# Task brief:
Apart from the pictures, the listing is to be returned exactly.

[[ The records open ]]

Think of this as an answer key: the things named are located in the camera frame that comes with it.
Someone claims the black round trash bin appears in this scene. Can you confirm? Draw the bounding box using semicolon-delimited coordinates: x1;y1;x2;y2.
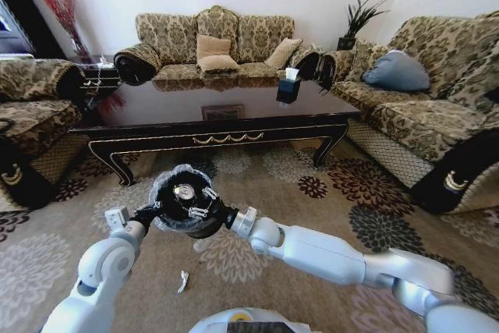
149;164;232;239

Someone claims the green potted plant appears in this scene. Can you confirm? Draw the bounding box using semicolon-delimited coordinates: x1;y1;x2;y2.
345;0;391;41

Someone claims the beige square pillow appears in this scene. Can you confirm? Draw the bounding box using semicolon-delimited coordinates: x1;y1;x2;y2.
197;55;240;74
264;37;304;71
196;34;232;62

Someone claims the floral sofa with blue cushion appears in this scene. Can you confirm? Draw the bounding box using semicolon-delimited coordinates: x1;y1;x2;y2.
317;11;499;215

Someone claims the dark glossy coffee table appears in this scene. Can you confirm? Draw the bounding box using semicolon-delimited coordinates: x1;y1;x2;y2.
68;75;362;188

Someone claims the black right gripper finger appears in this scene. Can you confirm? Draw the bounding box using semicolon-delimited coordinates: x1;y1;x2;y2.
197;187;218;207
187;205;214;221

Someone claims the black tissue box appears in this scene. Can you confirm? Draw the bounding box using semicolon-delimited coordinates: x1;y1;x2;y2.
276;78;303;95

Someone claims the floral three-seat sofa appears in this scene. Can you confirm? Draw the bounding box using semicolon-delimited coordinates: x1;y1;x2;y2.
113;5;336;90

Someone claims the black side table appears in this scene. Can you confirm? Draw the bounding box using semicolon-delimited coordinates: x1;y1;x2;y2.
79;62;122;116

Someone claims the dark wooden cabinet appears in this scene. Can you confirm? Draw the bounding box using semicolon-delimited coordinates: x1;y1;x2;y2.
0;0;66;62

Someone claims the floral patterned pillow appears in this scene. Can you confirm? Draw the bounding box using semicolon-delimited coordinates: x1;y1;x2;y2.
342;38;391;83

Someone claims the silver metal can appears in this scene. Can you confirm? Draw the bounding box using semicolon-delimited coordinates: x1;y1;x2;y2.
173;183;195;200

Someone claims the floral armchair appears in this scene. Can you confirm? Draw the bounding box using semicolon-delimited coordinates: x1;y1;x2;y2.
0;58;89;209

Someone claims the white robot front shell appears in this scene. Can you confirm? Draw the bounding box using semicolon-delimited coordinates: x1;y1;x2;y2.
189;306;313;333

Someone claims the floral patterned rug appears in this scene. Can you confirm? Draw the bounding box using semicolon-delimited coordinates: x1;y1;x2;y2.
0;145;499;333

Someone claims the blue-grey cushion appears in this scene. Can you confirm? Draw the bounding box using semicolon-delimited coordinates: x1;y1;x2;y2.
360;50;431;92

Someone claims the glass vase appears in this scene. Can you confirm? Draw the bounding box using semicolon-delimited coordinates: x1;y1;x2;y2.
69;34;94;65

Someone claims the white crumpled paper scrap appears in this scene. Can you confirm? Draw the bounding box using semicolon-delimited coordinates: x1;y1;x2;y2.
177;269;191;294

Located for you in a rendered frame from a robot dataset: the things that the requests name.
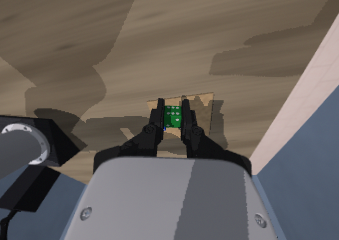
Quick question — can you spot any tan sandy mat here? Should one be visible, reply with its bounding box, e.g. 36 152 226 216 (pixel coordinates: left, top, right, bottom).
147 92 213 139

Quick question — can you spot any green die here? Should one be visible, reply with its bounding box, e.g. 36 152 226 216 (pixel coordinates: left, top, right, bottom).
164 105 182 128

[[ The records closed ]]

# Result of the exercise:
Think of this as an answer key: the things named are located in the camera frame that comes with it.
Someone claims the black round trash bin appears in this scene. Can you confirm? Draw the bounding box using semicolon-delimited coordinates: x1;y1;x2;y2.
149;164;232;239

Someone claims the green potted plant appears in this scene. Can you confirm? Draw the bounding box using semicolon-delimited coordinates: x1;y1;x2;y2.
345;0;391;41

Someone claims the beige square pillow appears in this scene. Can you confirm? Draw the bounding box using semicolon-delimited coordinates: x1;y1;x2;y2.
197;55;240;74
264;37;304;71
196;34;232;62

Someone claims the floral sofa with blue cushion appears in this scene. Can you confirm? Draw the bounding box using semicolon-delimited coordinates: x1;y1;x2;y2.
317;11;499;215

Someone claims the dark glossy coffee table appears in this scene. Can you confirm? Draw the bounding box using semicolon-delimited coordinates: x1;y1;x2;y2.
68;75;362;188

Someone claims the black right gripper finger appears in this scene. Can you confirm? Draw the bounding box using semicolon-delimited coordinates: x1;y1;x2;y2.
197;187;218;207
187;205;214;221

Someone claims the black tissue box appears in this scene. Can you confirm? Draw the bounding box using semicolon-delimited coordinates: x1;y1;x2;y2.
276;78;303;95

Someone claims the floral three-seat sofa appears in this scene. Can you confirm? Draw the bounding box using semicolon-delimited coordinates: x1;y1;x2;y2.
113;5;336;90

Someone claims the black side table appears in this scene. Can you confirm? Draw the bounding box using semicolon-delimited coordinates: x1;y1;x2;y2.
79;62;122;116

Someone claims the dark wooden cabinet appears in this scene. Can you confirm? Draw the bounding box using semicolon-delimited coordinates: x1;y1;x2;y2.
0;0;66;62

Someone claims the floral patterned pillow appears in this scene. Can you confirm? Draw the bounding box using semicolon-delimited coordinates: x1;y1;x2;y2.
342;38;391;83

Someone claims the silver metal can appears in this scene. Can you confirm? Draw the bounding box using semicolon-delimited coordinates: x1;y1;x2;y2.
173;183;195;200

Someone claims the floral armchair appears in this scene. Can you confirm? Draw the bounding box using semicolon-delimited coordinates: x1;y1;x2;y2.
0;58;89;209

Someone claims the white robot front shell appears in this scene. Can you confirm? Draw the bounding box using semicolon-delimited coordinates: x1;y1;x2;y2.
189;306;313;333

Someone claims the floral patterned rug appears in this scene. Can you confirm? Draw the bounding box using semicolon-delimited coordinates: x1;y1;x2;y2.
0;145;499;333

Someone claims the blue-grey cushion appears in this scene. Can you confirm? Draw the bounding box using semicolon-delimited coordinates: x1;y1;x2;y2.
360;50;431;92

Someone claims the glass vase appears in this scene. Can you confirm? Draw the bounding box using semicolon-delimited coordinates: x1;y1;x2;y2.
69;34;94;65

Someone claims the white crumpled paper scrap appears in this scene. Can you confirm? Draw the bounding box using semicolon-delimited coordinates: x1;y1;x2;y2.
177;269;191;294

Located for you in a rendered frame from a robot dataset: the things that the requests name.
Quick question — can you spot any tan sandy mat here? Should one be visible, reply with its bounding box, e.g. 36 152 226 216 (pixel coordinates: left, top, right, bottom).
147 92 213 139

Quick question — can you spot any green die here? Should one be visible, reply with its bounding box, e.g. 36 152 226 216 (pixel coordinates: left, top, right, bottom).
164 105 182 128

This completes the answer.